What to do:
Starting with the line containing "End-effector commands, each" and going on through the line containing "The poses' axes", return the lines of the data below exactly, and only those.
*** Dataset ***
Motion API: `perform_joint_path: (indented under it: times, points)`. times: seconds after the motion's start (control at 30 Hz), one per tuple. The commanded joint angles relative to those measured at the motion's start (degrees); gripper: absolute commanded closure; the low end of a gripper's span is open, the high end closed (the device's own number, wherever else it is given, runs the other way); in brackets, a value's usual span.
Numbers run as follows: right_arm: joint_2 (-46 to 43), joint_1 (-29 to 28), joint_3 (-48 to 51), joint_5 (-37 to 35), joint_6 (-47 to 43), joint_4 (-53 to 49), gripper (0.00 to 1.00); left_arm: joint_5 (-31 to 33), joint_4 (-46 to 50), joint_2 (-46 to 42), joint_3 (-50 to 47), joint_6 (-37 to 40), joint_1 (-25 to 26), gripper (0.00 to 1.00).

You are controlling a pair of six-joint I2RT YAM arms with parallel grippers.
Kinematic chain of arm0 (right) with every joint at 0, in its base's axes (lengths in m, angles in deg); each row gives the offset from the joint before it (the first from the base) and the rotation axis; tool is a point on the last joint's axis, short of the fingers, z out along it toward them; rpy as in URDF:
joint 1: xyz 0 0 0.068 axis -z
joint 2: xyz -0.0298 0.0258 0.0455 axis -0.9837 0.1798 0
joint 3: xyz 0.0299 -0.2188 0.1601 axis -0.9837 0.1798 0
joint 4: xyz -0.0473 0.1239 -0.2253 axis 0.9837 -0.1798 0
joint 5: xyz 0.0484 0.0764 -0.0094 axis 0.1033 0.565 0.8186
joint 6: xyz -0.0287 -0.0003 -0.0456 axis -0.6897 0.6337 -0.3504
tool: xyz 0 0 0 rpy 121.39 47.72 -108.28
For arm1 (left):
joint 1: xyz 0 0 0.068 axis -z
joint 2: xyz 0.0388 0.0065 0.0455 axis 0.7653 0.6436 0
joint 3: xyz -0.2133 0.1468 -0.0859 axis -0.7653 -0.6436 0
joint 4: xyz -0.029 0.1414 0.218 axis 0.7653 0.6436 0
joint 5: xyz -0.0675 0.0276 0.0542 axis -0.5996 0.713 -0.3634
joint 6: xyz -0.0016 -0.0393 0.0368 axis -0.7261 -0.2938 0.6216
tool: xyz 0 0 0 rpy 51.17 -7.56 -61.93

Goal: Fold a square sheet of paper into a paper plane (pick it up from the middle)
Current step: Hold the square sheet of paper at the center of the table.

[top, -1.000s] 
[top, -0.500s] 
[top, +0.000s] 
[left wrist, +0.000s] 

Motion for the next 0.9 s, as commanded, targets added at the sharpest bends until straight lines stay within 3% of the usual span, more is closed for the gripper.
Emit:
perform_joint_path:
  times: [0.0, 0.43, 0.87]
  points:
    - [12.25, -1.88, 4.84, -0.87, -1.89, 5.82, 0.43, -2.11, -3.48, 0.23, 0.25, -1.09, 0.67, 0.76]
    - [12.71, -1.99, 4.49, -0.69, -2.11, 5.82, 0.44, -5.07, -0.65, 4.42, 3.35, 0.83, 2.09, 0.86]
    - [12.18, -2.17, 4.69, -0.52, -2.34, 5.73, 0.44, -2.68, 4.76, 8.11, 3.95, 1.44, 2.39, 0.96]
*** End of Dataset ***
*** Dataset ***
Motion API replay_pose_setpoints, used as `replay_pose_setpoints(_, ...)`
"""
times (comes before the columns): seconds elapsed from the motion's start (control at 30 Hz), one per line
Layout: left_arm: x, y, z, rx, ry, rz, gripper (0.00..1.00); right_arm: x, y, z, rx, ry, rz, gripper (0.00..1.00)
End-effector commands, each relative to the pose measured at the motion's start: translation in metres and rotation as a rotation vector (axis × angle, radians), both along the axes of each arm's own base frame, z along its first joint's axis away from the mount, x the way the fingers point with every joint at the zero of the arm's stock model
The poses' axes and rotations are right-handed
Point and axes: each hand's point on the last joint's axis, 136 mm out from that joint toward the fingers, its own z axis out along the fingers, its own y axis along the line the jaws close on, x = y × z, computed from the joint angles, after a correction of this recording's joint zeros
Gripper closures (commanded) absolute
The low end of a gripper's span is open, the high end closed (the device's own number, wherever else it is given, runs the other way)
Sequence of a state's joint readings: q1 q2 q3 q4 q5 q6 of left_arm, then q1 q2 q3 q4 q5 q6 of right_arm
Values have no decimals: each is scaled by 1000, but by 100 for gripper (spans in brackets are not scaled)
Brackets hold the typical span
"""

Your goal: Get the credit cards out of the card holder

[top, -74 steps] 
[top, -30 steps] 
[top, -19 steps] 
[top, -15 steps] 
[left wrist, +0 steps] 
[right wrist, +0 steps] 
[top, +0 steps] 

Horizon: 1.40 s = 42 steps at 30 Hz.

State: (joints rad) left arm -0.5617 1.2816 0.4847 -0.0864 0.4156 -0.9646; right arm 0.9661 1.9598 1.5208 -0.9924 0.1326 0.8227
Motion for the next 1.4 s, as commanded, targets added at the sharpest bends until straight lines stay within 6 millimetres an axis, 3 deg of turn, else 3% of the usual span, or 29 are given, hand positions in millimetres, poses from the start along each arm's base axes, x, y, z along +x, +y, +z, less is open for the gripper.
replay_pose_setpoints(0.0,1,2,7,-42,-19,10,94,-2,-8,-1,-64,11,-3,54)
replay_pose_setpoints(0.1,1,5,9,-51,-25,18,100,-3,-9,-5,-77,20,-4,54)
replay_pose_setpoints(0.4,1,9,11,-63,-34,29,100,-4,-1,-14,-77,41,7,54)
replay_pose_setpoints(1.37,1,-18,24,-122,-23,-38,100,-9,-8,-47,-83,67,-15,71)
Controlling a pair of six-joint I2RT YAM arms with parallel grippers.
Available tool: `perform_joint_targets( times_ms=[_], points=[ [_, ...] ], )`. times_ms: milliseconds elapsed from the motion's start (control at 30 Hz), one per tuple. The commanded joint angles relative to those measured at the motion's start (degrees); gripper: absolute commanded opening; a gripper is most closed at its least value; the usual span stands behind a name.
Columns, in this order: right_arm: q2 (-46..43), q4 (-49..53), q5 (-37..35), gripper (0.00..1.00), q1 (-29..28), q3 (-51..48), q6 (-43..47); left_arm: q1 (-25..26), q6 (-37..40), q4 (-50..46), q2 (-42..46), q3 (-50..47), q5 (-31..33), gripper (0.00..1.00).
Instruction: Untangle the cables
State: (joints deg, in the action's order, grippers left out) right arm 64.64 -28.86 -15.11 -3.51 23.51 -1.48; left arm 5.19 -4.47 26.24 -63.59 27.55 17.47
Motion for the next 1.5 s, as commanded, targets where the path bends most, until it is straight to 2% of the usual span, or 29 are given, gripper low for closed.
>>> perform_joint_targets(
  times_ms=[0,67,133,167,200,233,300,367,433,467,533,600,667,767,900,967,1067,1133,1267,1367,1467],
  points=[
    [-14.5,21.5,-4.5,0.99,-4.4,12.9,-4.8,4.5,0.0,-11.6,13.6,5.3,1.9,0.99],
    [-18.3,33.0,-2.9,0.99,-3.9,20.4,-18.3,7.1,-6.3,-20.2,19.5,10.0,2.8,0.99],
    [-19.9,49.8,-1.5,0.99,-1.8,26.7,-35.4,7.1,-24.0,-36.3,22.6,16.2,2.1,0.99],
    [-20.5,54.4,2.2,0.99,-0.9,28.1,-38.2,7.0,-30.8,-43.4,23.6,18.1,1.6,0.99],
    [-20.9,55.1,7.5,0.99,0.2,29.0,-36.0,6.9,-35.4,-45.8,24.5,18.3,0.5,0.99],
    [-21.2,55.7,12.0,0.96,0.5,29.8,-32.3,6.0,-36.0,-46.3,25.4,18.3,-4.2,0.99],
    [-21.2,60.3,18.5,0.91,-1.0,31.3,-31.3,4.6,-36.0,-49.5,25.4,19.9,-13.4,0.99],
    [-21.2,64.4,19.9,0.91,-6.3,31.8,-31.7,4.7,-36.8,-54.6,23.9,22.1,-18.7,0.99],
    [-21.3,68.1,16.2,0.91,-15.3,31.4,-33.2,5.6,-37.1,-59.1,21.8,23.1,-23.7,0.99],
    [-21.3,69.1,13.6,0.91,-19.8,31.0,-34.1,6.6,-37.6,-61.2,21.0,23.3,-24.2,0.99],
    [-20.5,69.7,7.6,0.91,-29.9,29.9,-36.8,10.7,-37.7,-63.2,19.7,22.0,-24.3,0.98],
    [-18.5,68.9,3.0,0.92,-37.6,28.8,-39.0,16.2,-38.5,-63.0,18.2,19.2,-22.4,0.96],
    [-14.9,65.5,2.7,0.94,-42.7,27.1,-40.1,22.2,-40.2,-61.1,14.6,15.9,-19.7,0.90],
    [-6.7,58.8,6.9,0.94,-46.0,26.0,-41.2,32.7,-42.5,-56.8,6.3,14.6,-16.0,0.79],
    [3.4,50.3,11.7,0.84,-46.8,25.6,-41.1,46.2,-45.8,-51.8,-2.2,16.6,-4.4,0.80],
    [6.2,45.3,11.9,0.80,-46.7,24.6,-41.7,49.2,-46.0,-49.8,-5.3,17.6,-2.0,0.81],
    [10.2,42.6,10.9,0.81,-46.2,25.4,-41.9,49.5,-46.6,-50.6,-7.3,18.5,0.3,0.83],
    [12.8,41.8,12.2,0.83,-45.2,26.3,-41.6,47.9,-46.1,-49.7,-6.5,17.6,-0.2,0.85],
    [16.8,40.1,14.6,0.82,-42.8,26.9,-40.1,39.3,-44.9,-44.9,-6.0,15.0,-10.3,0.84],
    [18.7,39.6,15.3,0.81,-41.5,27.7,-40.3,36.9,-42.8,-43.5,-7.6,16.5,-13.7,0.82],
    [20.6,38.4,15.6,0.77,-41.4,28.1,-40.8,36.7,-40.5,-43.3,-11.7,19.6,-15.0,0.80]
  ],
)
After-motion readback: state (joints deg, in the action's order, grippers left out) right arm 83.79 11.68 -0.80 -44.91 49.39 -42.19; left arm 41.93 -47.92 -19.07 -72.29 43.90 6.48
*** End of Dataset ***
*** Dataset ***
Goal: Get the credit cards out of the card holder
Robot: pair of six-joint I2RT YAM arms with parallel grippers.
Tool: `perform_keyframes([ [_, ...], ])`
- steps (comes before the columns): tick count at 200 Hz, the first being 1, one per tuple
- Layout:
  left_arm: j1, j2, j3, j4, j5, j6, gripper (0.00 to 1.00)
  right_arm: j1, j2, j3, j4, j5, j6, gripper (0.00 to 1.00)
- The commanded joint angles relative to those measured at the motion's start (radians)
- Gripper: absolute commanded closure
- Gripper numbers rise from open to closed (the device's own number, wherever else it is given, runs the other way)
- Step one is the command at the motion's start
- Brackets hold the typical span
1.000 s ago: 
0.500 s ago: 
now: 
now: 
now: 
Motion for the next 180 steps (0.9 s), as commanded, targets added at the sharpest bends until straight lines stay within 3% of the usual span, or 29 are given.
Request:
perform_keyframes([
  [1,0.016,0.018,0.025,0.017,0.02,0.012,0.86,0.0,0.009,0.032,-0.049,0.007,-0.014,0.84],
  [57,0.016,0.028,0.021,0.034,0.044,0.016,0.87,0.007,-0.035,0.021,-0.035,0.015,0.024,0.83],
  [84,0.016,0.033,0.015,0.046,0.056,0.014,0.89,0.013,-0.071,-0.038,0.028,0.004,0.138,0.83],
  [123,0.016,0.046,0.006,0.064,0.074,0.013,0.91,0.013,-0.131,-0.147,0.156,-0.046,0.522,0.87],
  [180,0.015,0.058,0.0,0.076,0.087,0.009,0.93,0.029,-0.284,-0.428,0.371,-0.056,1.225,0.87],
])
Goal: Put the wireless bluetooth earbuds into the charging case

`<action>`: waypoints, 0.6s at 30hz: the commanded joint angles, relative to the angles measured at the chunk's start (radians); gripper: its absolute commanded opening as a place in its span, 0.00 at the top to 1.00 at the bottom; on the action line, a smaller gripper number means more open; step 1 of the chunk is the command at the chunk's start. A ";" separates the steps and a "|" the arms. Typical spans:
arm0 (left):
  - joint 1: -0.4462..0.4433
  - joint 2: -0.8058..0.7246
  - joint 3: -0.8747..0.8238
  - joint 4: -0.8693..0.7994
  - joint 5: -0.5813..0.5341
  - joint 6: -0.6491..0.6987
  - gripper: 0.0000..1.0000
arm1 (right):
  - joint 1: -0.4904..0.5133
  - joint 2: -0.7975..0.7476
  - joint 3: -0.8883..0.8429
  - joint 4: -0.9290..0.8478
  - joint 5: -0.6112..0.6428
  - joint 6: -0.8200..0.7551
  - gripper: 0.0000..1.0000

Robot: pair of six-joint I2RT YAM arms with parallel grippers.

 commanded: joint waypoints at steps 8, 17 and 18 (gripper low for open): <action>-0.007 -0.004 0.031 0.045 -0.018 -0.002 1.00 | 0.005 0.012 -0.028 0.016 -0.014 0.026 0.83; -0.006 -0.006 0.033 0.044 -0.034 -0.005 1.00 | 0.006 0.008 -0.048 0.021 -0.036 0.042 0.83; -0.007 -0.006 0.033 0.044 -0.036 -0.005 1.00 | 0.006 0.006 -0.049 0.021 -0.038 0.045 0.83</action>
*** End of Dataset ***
Written solution:
End-effector commands, each relative to the pose measured at the motion's start: translation in metres and rotation as a rotation vector (axis × angle, radians), both along the axes of each arm's own base frame, z along its first joint's axis away from the mount, x the way the fingers point with every joint at the zero of the arm's stock model
The poses' axes and rotations are right-handed

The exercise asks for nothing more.